Chapter 44

SOPHIA

The November wind cuts through my coat like it's made of paper. My teeth won't stop chattering, but I can't tell if it's from the cold or the terror that's been eating at me for ten days straight.

Ten days. That's how long I've known my life was over.

I press my palm against Rosso's door, the wood smooth under my frozen fingers. Three in the morning, and the restaurant sits dark except for a thin line of light bleeding from somewhere deep inside.

My mother loved small italian restaurants like this one.

She's been dead three weeks. Three weeks since the cancer finally won, and I held her hand while she slipped away, whispering apologies I didn't understand then.

I understand them now.

"I'm sorry, baby," she'd said, her voice barely a whisper. "I tried to keep you away from all of it."

All of it meant Uncle Francesco. All of it meant the family business she'd spent twenty years protecting me from. All of it meant the monster I'm supposed to marry in three weeks.

My stomach twists, and I have to swallow hard to keep from throwing up right here on the sidewalk.

Daniil Morozov.

Even thinking his name makes my skin crawl. Francesco announced it at dinner like he was telling me about the weather. "You'll marry Daniil next month. It's good for business."

Good for business. Not "He'll treat you well" or "You'll be happy." Just good for business.

The other men at the table wouldn't even look at me. That's when I knew how bad it was. These men—killers, thieves, criminals—they couldn't meet my eyes when Francesco said Daniil's name.

I found out why later. Overheard two of Francesco's soldiers talking when they thought I was asleep.

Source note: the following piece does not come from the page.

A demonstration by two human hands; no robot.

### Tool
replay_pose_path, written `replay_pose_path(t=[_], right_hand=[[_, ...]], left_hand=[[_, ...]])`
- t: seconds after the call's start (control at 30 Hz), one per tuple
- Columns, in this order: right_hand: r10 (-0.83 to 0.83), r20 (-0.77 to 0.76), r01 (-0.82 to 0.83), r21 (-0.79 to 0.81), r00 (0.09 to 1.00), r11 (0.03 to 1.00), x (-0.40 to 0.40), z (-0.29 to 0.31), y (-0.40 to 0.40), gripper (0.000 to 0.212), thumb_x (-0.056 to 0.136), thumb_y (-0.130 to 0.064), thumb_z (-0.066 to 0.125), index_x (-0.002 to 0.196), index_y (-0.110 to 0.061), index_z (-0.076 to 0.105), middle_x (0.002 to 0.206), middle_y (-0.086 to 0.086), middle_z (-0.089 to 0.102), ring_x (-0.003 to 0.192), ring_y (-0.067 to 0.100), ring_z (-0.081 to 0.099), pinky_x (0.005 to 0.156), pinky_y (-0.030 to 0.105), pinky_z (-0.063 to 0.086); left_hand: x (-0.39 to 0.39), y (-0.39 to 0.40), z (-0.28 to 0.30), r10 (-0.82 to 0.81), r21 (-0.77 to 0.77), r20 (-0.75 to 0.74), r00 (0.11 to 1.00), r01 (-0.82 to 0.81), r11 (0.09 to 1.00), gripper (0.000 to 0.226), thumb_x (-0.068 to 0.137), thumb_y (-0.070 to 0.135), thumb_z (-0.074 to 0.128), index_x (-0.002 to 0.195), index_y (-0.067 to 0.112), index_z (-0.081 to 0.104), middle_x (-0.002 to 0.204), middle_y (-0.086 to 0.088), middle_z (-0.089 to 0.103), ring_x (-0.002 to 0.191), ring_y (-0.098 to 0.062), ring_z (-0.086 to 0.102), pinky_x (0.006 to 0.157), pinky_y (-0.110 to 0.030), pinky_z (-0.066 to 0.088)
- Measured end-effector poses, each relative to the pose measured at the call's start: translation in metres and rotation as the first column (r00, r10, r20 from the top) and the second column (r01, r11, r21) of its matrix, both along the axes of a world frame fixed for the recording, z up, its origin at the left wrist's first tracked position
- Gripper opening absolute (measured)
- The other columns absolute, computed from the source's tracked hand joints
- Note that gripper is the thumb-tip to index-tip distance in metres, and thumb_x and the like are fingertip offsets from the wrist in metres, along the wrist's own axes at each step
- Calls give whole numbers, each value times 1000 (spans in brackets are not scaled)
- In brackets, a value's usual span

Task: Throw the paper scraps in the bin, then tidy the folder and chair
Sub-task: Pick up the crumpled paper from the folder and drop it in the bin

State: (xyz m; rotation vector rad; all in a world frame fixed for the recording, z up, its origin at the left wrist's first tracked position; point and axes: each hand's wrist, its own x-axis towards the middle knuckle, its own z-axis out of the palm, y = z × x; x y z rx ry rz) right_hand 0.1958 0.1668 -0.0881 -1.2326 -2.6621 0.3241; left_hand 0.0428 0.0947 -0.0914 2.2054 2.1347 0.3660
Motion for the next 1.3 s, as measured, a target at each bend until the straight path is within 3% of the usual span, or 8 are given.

"Poor kid," one said. "You hear what happened to his last girlfriend?"

"Which one? The Russian girl they found in pieces, or the waitress who just disappeared?"

"Both. Man's a fucking psycho. Even Francesco's scared of him."

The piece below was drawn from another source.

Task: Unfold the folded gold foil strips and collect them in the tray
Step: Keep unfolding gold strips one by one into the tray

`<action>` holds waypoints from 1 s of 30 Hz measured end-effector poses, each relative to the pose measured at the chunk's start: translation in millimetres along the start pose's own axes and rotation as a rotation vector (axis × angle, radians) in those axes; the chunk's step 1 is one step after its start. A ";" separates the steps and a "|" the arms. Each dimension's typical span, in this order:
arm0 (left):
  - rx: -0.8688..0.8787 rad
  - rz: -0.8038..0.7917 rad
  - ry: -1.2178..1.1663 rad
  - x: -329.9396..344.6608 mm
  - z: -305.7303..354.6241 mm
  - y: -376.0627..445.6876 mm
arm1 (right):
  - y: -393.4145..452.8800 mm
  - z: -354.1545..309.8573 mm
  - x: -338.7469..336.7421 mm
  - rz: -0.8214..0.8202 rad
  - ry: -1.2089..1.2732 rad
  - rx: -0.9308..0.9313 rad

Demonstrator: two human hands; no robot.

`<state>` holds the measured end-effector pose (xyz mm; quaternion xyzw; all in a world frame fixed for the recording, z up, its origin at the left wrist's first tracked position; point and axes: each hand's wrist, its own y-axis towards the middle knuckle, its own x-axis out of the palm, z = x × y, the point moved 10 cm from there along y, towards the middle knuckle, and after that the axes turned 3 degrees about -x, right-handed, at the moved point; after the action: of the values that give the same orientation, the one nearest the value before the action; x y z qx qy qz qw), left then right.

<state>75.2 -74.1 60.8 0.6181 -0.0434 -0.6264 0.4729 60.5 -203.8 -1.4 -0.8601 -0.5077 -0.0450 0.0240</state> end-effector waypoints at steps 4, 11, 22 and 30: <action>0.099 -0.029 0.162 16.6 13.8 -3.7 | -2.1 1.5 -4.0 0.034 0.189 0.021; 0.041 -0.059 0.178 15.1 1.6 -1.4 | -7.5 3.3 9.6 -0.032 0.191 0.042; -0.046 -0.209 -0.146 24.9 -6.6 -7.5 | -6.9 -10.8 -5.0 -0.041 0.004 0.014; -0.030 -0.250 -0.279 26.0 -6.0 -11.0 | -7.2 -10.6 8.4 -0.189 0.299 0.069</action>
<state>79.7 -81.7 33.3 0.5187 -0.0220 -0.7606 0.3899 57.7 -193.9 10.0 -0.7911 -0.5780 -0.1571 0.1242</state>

Pieces. They found a girl in pieces.

My hands shake harder as I knock on Rosso's door. Soft at first, then louder when no one answers. I know someone's here.I saw a shadow move past the window a minute ago.

"Please," I whisper, then louder. "Please, I need help."

Nothing.

I knock again, harder this time. My knuckles sting from the cold and the force of it. "I know someone's in there. Please. I just—I need—"

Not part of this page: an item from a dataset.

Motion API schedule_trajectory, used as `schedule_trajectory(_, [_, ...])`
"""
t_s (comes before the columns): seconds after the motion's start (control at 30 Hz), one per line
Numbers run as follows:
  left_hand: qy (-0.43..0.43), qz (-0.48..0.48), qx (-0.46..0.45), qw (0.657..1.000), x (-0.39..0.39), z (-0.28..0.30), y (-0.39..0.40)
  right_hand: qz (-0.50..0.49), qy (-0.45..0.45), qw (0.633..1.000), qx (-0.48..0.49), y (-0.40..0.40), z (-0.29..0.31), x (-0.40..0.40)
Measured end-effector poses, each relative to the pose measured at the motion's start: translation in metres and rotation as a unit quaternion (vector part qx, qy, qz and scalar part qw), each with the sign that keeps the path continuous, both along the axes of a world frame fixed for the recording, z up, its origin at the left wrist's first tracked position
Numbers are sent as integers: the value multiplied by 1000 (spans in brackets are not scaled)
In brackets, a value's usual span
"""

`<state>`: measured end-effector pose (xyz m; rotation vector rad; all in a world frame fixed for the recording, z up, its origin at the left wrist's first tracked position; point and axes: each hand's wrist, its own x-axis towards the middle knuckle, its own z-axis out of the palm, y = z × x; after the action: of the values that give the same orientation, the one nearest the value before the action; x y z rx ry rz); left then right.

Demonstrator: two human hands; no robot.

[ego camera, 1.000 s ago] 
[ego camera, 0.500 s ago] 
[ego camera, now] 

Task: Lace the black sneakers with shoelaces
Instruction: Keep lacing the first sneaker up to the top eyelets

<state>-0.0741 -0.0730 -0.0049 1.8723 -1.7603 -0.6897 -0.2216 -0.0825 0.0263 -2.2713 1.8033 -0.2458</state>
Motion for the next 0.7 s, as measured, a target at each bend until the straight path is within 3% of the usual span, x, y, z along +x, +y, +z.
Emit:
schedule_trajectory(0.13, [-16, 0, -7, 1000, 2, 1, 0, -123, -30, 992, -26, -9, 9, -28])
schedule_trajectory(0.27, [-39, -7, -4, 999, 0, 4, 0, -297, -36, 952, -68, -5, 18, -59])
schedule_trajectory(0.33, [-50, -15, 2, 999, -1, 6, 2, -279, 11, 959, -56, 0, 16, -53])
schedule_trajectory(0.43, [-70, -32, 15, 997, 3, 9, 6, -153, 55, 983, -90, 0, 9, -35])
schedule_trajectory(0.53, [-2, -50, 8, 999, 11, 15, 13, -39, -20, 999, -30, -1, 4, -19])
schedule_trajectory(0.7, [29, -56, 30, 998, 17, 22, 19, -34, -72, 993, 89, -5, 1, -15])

What? What do I need? Sanctuary? Protection? Someone to save me from my own family?

I'm Francesco Torrino's niece. No one in Chicago will help me. No one would dare.

But I had to try. Mom always said the Sartoris were different from the other families. "They have rules," she'd tell me. "Lines they won't cross." She never said it outright, but I understood. If I ever needed help, really needed it, maybe they'd be the ones to ask.

Except Mom didn't know I'd need help from her own brother.

The wind picks up, and I wrap my arms around myself.

The bruises on my upper arm throb where Francesco grabbed me yesterday when I tried to refuse the engagement.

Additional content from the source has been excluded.